*Task details:* Every entry should be duplicated verbatim, and no picture may appear in the copy.
(Beginning of Provided records)
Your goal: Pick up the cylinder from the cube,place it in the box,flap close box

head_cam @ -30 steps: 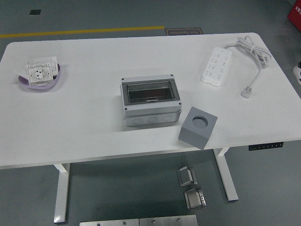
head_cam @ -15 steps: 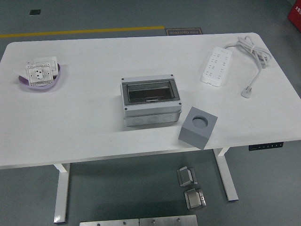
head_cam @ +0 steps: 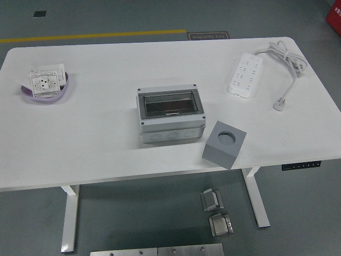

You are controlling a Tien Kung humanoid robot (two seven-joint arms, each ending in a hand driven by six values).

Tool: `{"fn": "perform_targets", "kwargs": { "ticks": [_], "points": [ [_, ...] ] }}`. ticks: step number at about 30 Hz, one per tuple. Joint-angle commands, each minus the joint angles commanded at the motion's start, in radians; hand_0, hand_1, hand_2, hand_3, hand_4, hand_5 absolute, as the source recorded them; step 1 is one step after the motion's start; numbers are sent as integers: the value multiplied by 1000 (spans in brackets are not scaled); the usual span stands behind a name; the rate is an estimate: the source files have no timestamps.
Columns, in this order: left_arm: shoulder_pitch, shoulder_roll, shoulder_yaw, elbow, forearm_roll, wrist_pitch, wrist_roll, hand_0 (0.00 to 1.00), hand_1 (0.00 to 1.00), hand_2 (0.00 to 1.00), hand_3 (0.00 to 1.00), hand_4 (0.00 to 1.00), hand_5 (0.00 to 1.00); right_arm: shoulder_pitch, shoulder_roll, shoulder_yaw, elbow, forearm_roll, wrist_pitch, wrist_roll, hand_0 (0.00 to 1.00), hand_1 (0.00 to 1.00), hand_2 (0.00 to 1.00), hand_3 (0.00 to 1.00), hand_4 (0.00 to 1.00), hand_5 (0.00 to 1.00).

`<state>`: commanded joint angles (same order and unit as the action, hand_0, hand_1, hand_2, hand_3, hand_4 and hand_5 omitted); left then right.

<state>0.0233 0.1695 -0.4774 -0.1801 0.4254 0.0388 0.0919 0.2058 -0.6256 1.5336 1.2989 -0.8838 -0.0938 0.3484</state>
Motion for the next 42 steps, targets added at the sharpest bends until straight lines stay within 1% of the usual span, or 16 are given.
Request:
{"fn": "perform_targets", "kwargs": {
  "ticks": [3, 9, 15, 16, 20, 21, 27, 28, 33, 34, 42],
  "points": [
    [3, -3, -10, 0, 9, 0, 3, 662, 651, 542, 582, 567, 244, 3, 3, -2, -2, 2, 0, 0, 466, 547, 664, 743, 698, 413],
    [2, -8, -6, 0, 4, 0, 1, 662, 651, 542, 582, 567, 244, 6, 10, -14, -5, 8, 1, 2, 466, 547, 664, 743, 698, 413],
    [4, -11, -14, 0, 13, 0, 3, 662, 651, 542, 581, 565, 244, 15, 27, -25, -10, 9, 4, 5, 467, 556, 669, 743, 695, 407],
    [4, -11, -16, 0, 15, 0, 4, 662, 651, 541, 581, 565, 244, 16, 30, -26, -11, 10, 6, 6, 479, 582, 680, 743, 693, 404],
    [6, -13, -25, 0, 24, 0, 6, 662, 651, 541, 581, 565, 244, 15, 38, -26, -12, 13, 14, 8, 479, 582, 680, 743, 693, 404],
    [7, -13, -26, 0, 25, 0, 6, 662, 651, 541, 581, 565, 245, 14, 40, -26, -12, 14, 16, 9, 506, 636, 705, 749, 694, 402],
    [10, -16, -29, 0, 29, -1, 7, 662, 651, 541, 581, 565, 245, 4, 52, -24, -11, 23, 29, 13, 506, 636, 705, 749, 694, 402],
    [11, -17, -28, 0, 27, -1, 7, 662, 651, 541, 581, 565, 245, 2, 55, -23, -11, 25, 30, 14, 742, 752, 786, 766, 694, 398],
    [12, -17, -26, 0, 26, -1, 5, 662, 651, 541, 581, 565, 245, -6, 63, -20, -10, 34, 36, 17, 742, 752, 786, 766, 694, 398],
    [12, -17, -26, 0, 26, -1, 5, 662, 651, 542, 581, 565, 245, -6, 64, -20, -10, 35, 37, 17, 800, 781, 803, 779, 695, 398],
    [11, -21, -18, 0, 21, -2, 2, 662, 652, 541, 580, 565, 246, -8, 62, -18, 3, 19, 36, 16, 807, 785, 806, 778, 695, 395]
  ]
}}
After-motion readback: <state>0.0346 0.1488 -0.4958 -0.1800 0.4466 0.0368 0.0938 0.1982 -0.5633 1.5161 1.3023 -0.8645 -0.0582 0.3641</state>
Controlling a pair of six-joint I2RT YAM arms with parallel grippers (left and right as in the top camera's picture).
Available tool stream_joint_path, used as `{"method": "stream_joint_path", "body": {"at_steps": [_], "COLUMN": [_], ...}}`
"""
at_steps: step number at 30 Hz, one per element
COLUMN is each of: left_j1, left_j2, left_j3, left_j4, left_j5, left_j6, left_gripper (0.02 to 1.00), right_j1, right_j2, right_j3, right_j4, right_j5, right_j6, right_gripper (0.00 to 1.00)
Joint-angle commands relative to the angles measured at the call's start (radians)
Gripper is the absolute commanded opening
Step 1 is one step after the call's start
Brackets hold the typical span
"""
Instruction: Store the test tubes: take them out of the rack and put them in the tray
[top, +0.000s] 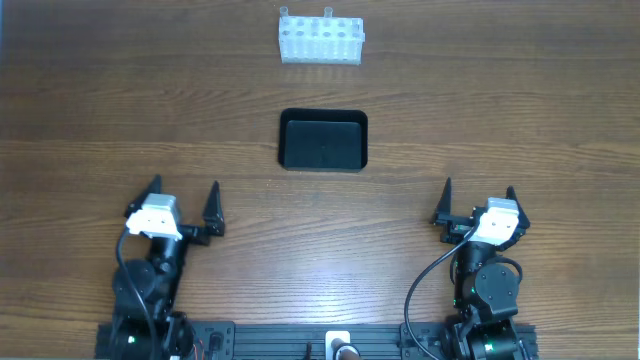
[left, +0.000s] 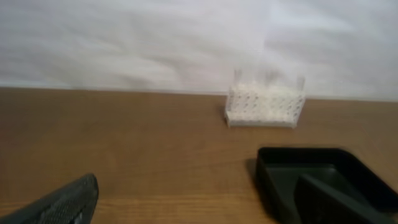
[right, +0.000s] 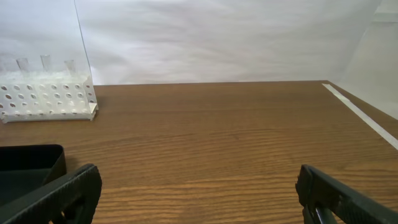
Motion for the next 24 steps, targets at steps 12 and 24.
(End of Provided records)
*Finished exercise:*
Your goal: Pick up the cylinder from the cube,place it in the box,flap close box

head_cam @ -30 steps: 
head_cam @ -15 steps: 
head_cam @ +0 steps: 

You are controlling a Tien Kung humanoid robot (two seven-joint arms, each ending in a hand driven by six values).

Tool: `{"fn": "perform_targets", "kwargs": { "ticks": [_], "points": [ [_, ...] ] }}`. ticks: step number at about 30 Hz, one per tuple. Joint-angle commands, each minus the joint angles commanded at the motion's start, in radians; hand_0, hand_1, hand_2, hand_3, hand_4, hand_5 absolute, as the source recorded them; step 1 is one step after the motion's start; numbers are sent as integers: the value multiplied by 1000 (spans in brackets are not scaled); the usual span stands behind a name; the rate is an estimate: the source files have no timestamps.
Columns, in this order: left_arm: shoulder_pitch, shoulder_roll, shoulder_yaw, elbow, forearm_roll, wrist_pitch, wrist_roll, hand_0 (0.00 to 1.00), hand_1 (0.00 to 1.00), hand_2 (0.00 to 1.00), hand_3 (0.00 to 1.00), hand_4 (0.00 to 1.00), hand_5 (0.00 to 1.00); right_arm: shoulder_pitch, shoulder_roll, shoulder_yaw, elbow, forearm_roll, wrist_pitch, wrist_roll, hand_0 (0.00 to 1.00), hand_1 (0.00 to 1.00), hand_2 (0.00 to 1.00), hand_3 (0.00 to 1.00), hand_4 (0.00 to 1.00), hand_5 (0.00 to 1.00).

`<state>`: commanded joint angles (same order and unit as the action, hand_0, hand_1, hand_2, hand_3, hand_4 and hand_5 omitted); left then right.

<state>0.0233 0.1695 -0.4774 -0.1801 0.4254 0.0388 0.0919 0.2058 -0.6256 1.5336 1.2989 -0.8838 -0.0938 0.3484</state>
Motion for the next 42 steps, targets added at the sharpest bends until straight lines stay within 1% of the usual span, or 16 are given.
Request:
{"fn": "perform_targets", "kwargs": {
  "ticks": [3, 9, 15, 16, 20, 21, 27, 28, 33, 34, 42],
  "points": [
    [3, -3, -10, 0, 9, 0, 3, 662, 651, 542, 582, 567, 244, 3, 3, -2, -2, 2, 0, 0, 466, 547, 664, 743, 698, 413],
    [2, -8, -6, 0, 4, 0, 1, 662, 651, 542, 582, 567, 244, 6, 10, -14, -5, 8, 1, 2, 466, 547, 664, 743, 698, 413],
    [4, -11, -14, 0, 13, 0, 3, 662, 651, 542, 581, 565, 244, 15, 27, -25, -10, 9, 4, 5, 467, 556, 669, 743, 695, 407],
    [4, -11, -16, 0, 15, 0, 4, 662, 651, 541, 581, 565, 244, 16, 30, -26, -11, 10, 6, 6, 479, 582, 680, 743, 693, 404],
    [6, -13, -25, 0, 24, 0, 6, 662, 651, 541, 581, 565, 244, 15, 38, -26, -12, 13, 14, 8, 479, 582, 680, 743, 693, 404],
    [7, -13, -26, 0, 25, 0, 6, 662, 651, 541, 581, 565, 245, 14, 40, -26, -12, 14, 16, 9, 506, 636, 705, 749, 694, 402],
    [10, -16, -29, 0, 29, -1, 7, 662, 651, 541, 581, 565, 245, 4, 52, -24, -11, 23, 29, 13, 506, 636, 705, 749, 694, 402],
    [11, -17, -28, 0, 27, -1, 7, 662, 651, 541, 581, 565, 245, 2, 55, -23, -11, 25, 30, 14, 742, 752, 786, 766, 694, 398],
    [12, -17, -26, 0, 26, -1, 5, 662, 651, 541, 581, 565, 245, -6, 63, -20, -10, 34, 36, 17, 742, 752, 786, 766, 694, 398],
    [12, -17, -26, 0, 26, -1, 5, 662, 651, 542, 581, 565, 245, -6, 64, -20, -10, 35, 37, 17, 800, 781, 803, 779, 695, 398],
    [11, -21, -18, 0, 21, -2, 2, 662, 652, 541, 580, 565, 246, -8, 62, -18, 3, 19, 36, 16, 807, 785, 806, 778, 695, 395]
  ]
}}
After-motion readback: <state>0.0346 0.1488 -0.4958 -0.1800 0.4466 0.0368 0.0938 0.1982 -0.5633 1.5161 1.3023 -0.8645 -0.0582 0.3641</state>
Controlling a pair of six-joint I2RT YAM arms with parallel grippers (left and right as in the top camera's picture).
Available tool stream_joint_path, used as `{"method": "stream_joint_path", "body": {"at_steps": [_], "COLUMN": [_], ...}}`
"""
at_steps: step number at 30 Hz, one per element
COLUMN is each of: left_j1, left_j2, left_j3, left_j4, left_j5, left_j6, left_gripper (0.02 to 1.00), right_j1, right_j2, right_j3, right_j4, right_j5, right_j6, right_gripper (0.00 to 1.00)
Joint-angle commands relative to the angles measured at the call's start (radians)
Gripper is the absolute commanded opening
Step 1 is one step after the call's start
Brackets hold the typical span
"""
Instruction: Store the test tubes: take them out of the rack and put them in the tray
[top, +0.000s] 
[left, +0.000s] 
[right, +0.000s] 
Motion for the next 24 steps, targets at steps 12 and 24.

That concludes the answer to the exercise.